Material for this exercise ->
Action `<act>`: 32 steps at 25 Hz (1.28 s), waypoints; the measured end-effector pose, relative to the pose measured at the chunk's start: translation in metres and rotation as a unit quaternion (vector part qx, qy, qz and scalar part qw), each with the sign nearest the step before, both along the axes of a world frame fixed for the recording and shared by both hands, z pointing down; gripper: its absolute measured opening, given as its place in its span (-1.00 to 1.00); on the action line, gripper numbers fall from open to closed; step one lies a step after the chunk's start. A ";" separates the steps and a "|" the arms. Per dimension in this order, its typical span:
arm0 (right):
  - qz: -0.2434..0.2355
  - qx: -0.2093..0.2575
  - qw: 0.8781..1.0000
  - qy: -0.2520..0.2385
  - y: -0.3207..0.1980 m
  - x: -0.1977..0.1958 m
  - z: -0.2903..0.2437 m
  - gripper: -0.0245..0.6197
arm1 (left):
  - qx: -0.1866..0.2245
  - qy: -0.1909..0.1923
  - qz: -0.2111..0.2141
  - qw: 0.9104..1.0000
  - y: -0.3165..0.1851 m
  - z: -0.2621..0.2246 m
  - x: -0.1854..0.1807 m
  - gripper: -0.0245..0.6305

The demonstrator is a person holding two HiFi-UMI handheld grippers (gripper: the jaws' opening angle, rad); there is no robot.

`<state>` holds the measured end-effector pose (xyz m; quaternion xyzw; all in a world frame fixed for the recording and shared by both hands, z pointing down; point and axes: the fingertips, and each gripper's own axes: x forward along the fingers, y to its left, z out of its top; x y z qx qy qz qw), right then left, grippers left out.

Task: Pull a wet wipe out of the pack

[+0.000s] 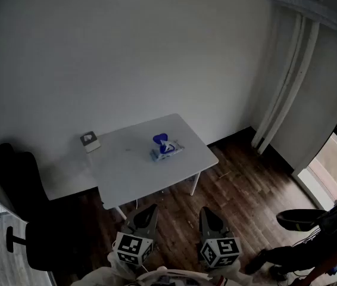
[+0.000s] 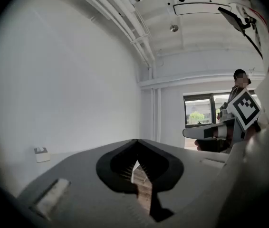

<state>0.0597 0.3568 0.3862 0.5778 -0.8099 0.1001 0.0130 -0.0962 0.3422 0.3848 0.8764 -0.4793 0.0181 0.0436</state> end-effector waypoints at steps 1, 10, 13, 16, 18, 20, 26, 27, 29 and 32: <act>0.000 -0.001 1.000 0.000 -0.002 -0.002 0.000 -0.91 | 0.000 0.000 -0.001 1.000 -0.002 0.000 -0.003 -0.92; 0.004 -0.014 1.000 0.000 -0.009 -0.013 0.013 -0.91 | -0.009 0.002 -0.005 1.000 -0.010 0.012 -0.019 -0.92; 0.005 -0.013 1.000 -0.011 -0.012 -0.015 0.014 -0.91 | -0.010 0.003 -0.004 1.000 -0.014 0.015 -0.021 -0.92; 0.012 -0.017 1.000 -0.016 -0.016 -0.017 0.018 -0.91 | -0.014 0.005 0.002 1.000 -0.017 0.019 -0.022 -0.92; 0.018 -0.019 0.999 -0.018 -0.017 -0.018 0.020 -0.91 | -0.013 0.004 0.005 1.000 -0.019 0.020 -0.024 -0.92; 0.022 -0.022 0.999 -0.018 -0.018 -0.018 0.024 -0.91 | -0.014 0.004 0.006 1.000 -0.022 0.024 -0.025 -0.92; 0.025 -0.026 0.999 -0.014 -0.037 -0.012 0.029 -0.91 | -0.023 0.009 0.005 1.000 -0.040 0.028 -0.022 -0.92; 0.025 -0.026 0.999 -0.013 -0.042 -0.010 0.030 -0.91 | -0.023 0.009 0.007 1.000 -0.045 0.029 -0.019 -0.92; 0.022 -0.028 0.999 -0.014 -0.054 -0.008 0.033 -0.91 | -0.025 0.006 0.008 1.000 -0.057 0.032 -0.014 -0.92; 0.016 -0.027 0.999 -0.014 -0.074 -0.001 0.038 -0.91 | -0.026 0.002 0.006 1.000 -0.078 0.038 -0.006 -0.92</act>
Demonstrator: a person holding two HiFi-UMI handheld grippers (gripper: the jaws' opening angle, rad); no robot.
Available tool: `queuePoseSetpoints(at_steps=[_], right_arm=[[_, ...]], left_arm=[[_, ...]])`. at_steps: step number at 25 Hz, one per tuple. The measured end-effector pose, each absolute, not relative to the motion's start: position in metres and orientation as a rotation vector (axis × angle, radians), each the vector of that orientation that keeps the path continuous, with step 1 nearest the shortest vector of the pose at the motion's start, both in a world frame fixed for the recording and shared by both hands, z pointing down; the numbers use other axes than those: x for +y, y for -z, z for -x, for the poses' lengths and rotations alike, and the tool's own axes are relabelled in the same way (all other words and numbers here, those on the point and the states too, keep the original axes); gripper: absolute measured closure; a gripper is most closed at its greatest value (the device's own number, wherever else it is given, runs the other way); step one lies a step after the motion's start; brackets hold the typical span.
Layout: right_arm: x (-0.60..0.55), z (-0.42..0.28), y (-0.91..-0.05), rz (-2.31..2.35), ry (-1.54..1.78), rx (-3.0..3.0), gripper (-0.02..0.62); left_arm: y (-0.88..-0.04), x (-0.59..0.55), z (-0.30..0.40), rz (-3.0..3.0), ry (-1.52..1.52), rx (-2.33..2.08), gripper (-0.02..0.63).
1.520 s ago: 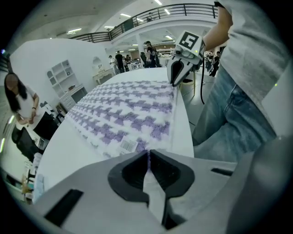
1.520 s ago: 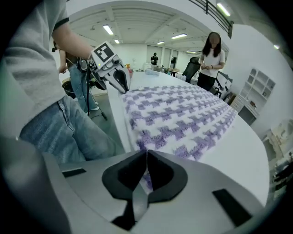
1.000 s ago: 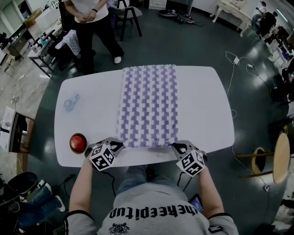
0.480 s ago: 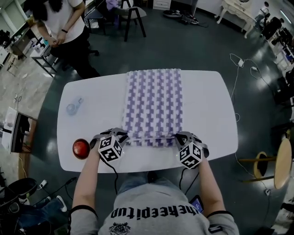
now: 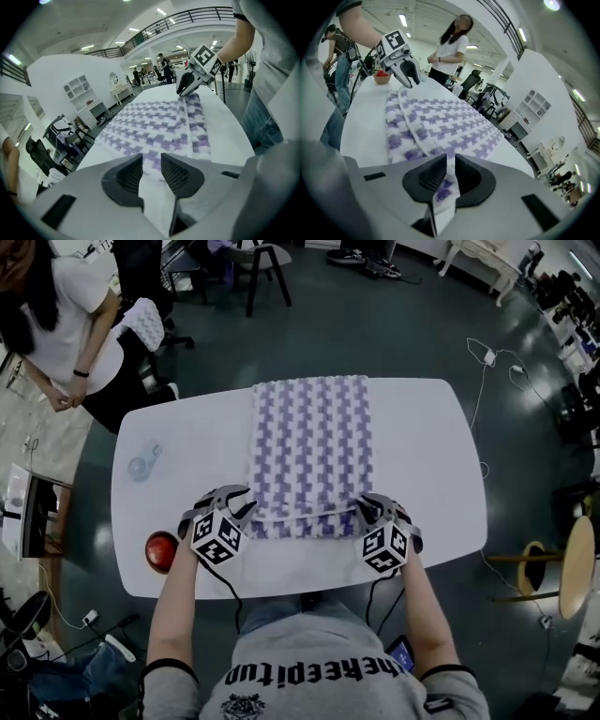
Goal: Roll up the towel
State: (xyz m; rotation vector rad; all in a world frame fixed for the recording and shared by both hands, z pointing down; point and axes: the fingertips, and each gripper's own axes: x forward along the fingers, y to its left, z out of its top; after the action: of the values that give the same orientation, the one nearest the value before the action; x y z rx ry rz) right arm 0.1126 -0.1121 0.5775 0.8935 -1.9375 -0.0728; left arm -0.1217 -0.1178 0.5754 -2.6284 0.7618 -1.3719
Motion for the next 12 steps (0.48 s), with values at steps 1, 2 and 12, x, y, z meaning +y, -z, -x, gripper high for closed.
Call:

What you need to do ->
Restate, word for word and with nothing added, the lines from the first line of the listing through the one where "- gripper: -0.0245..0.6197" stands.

Answer section ->
Action `<act>`: 32 steps at 25 Hz (1.28 s), waypoints; the measured end-effector pose, relative to the pose measured at the chunk's start: translation in metres and rotation as a unit quaternion (vector part qx, qy, qz and scalar part qw), each with the sign nearest the step before, both along the axes of a world frame fixed for the recording and shared by both hands, z pointing down; gripper: its absolute measured opening, given as its place in its span (-1.00 to 1.00); on the action line, gripper numbers fall from open to closed; step one lies a step after the chunk's start. A ";" separates the steps and a "|" the arms. Per dimension in this order, its typical span:
arm0 (right):
  - qz: -0.2434..0.2355
  - qx: -0.2093..0.2575
  - qw: 0.8781..1.0000
  - qy: -0.2520..0.2385
  - y: -0.3207..0.1980 m
  - x: -0.1977..0.1958 m
  - z: -0.2903..0.2437 m
  - gripper: -0.0245..0.6197

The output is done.